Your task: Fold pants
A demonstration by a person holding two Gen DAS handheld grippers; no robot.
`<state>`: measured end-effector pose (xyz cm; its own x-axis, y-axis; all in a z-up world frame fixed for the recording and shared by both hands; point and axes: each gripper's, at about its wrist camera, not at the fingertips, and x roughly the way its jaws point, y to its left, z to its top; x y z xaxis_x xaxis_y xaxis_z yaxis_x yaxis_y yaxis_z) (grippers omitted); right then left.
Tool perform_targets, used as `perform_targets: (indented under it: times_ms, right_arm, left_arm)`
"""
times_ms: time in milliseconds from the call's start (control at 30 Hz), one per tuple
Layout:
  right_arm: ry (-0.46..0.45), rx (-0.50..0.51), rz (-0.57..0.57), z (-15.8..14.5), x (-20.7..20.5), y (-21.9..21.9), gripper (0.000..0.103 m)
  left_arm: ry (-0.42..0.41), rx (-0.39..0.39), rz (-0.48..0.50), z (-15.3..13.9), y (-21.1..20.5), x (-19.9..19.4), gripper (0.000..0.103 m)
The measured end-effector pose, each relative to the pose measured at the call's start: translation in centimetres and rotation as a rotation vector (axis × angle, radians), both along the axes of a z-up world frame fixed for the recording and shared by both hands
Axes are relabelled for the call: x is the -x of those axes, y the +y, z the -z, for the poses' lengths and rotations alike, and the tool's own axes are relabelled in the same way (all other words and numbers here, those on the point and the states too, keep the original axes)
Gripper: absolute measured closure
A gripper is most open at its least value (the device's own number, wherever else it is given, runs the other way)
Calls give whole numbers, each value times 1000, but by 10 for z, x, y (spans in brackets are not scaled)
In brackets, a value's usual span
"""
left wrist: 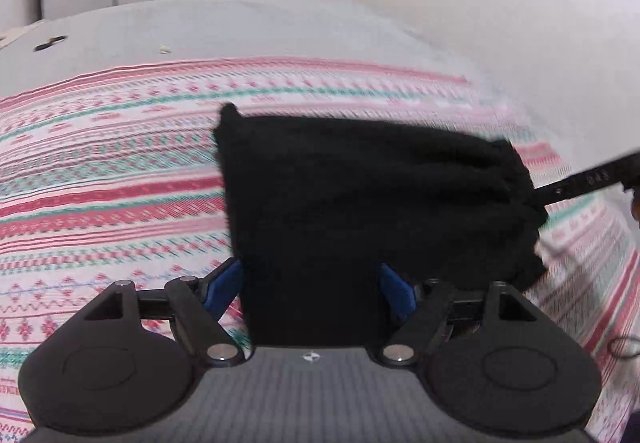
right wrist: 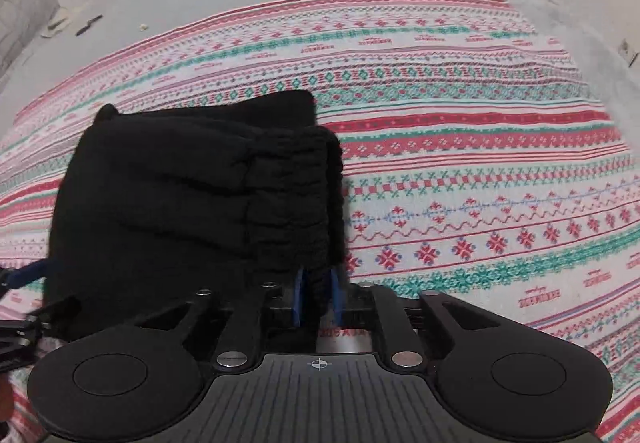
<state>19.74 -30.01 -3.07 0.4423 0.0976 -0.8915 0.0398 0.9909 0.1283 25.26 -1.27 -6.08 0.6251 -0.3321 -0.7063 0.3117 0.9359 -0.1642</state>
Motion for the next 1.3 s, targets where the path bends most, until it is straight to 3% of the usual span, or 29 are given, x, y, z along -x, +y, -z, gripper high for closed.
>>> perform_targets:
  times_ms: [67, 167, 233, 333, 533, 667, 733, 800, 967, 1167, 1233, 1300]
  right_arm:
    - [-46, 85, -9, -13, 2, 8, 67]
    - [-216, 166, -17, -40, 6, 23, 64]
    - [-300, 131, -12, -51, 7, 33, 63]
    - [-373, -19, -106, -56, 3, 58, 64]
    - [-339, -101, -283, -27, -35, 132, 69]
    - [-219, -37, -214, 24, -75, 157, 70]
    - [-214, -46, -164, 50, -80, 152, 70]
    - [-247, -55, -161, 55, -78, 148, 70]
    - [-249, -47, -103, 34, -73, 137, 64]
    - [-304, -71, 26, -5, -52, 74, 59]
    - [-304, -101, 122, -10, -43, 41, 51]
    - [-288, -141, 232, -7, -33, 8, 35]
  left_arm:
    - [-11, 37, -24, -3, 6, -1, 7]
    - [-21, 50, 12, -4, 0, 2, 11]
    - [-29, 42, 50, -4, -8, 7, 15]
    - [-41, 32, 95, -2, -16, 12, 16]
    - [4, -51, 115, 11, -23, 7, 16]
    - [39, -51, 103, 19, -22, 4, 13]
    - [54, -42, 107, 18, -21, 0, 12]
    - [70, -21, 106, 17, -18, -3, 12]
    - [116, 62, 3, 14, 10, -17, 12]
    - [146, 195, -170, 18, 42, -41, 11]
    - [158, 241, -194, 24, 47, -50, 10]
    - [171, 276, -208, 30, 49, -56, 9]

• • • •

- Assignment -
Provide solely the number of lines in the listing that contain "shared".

- Result of this task -
2